Saturday, April 12, 2008
A spring treat: One of this week's Nashville Warblers
One of the pleasurable benefits of my job has been swimming after work. After 10 hours of teaching, writing, dealing with students, and occasionally wishing I were out birding, there's nothing better than a long, hard swim. And my campus has a gorgeous 50-meter outdoor pool framed with tall pines, which as of late have been filled with singing American Robins (the pines, not the pool!).
In the fall and winter, the swimming was great: when it was 50 degrees and drizzly out, and lap swimming hours started after dark, I could swim to my heart's content without bumping into anyone: in every lane there were maybe 3 or 4 well-behaved aging triathletes and other random fitness buffs.
But spring has arrived, which ironically means that lap swimming now is a form of torture. Instead of being a relaxing escape from the crowd, it is now an exercise in defensive collision avoidance. I can't swim fast (but I can and do swim a couple of kilometers a day), so out of courtesy to faster people, I generally stay in the lanes designated for slower swimmers. But now, since it's light out and warm out during most of the lap swim hours, the slow lanes are now filled with people who can barely swim at all: I feel like throttling those bikini-clad naifs who dog-paddle wussily along, then randomly stop and grab onto the lane markers (which is the swimming equivalent of parking your car for a picnic in one of the center lanes of the 405.) It's like trying to maneuver around a bunch of hippos on Prozac.
Believe it or not, this does relate to birds. Last week, Glenn got some great hummingbird shots at Huntington Central Park, so another photographer pal of his asked if he could join us there for more fun. So we met at the Huntington Park Central Library, right behind the hummingbird garden, a bit before 8 this morning.
And since it was spring migration, a clear and pretty day, and prime photo time, there were almost a dozen other photographers in the parking lot, setting up their tripods and wiping off their lenses. And heading straight towards the hummingbird garden.
Yup, there's a pattern here: the better things get, the worst they get.

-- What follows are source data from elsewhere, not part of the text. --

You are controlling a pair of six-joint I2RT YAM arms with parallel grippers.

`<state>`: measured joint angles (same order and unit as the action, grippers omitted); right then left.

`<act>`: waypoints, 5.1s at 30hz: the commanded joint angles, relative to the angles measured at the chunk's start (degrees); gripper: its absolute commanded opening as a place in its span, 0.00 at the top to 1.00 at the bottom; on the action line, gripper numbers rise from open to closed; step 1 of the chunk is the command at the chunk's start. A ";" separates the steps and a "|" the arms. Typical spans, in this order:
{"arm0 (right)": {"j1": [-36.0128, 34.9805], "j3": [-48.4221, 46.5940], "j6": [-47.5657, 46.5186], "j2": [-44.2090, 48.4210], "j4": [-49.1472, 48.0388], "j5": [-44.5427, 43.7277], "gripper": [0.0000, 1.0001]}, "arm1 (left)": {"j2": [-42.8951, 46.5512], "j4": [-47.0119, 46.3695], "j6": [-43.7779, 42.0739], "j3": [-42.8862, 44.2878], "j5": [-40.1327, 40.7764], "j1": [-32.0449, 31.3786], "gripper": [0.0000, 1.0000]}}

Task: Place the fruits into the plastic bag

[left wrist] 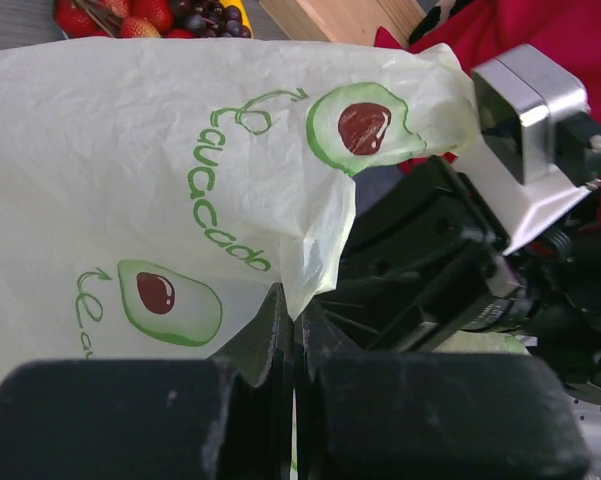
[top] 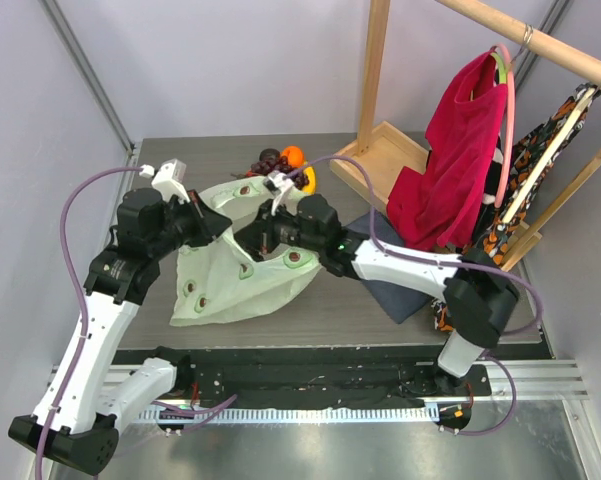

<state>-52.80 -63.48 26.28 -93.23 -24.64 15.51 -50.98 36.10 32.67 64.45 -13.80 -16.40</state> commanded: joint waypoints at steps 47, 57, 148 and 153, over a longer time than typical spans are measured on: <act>-3.54 1.96 -13.09 10.52 1.18 -17.35 0.27 | 2.12 -0.77 -15.44 -13.29 27.16 1.29 1.00; 2.94 -9.70 -16.71 5.27 18.12 -24.22 0.28 | 2.73 2.14 -15.79 -13.20 39.11 1.29 1.00; 20.89 -51.39 -12.75 -34.57 15.68 -10.67 0.99 | 1.50 -0.06 -16.14 -13.56 32.44 2.34 1.00; 20.80 -50.16 -12.22 -32.28 13.66 -10.06 0.99 | 1.50 0.03 -16.14 -13.64 32.17 2.43 1.00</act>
<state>-32.01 -113.71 12.78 -132.97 -4.38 4.25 -49.91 38.00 17.28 50.74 18.98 -14.48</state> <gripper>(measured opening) 0.095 0.011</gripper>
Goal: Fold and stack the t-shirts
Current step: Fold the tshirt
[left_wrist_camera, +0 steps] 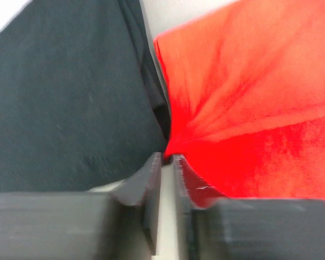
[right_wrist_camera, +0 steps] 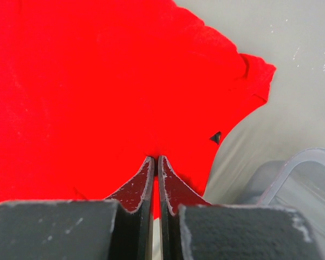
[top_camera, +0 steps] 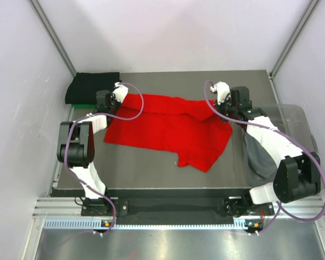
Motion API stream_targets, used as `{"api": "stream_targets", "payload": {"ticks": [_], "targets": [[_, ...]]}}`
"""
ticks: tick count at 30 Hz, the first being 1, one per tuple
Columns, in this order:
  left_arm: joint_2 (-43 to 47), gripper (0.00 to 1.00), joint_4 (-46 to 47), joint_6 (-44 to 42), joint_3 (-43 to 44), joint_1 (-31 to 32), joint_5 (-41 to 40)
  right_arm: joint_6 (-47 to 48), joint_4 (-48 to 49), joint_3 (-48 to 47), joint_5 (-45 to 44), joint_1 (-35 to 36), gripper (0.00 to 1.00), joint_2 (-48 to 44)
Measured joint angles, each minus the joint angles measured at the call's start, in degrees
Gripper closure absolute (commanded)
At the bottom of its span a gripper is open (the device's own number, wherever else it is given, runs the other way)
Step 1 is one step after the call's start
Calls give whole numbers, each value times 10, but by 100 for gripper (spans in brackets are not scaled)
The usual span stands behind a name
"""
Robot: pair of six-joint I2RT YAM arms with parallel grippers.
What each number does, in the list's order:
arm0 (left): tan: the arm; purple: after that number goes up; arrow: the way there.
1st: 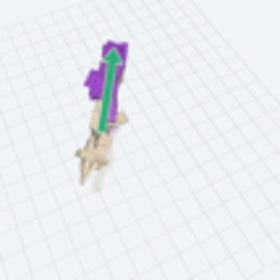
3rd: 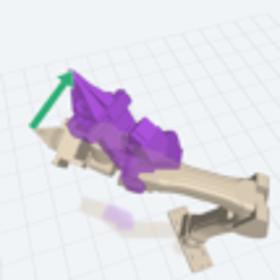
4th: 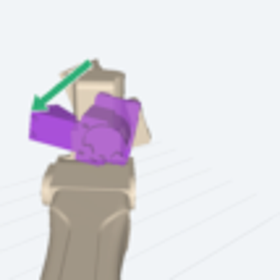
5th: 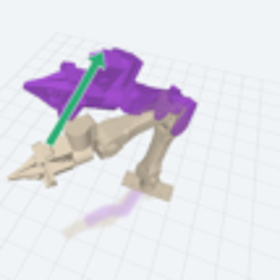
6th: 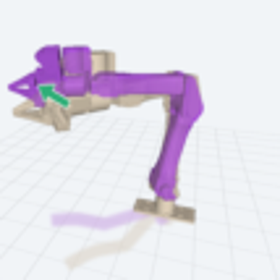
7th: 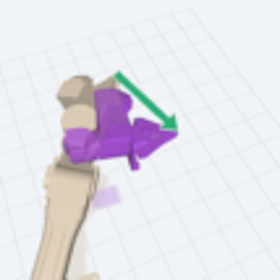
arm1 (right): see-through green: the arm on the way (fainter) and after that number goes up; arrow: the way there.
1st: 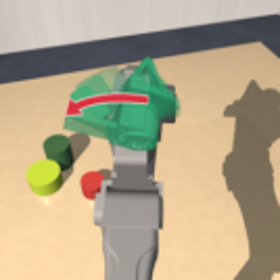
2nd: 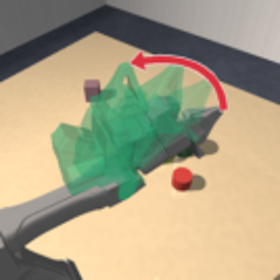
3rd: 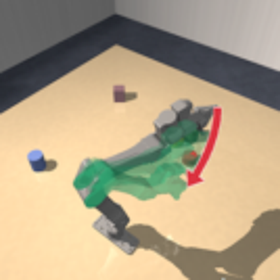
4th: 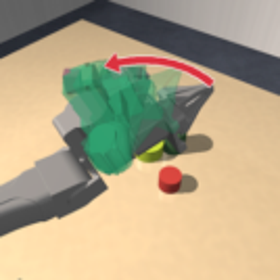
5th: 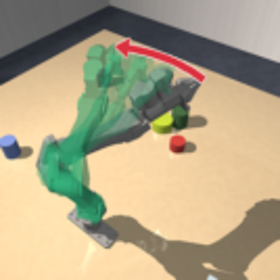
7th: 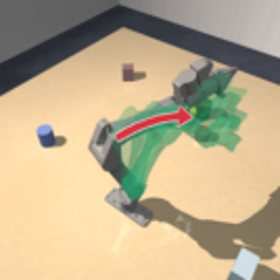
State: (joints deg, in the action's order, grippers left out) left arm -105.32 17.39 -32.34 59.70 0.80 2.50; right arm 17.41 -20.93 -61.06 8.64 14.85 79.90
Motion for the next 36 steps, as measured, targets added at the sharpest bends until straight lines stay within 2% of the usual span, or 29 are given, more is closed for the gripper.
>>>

I didn't want to add to the crowd, and I was more interested in finding warblers than hummingbirds in any case, so I took off on my own, keeping my cell phone on in case Glenn and his pal actually did see something good.
Near the Slater Street parking lot, I did get a nice inventory of spring warblers: a couple of Nashville Warblers, several Townsend's and Black-throated Grays, as well as the usual Yellow-rumped and Orange-crowned Warblers and Common Yellowthroats. Another birder (one of only three I saw, surprisingly), told me he had seen a Plumbeous Vireo as well as the American Redstart that I reported a few weeks back. (I was really glad that he had gotten the latter, since Glenn and I were unable to get a photo of it—at least now we have someone to back up our ID.)
I was wandering around by the island looking for more warblers (and seeing a surprisingly large number of White-crowned Sparrows) when I saw the other birder again: he called me over, saying he'd gotten a Lazuli Bunting!
I LUST after Lazuli Buntings. They totally thrill me. And I can count my actual sightings of them on the fingers of one hand.
He had seen it in the island, just a few yards back from where I was looking. We looked into the foliage where it had been foraging, without any luck. While we were waiting (in vain) for it to return, I did get my first-of-the-year sighting of a bright male Western Tanager. Glenn phoned, saying he and the other photographers had located and photographed the Great Horned Owl fledglings. I told him about the Lazuli, and he was by my side on only minutes. And of course, the stupid bird was nowhere to be found.
We then returned to the hummingbird garden. Glenn said the hummingbirds had been scarce (probably because of the number of people looking for them), but there had been a lot of butterflies. Even better than an actual hummingbird was a very active hummingbird moth (officially, a White-lined Sphinx Hummingbird Moth) that was foraging on the same purple flowers as the small number of Anna's, Allen's/Rufous, and Black-chinned Hummingbirds in the area:
It was definitely the coolest bug I've seen in a while. While Glenn and the others chased after butterflies and hummers, I looked around for more birds: I got a male Bullock's Oriole and yet another Black-throated Gray. It's definitely a sign of how spoiled I am that I was actually getting tired of both birds.
And there's no excuse for that. The only solution is, of course, to get out and enjoy them while they're here.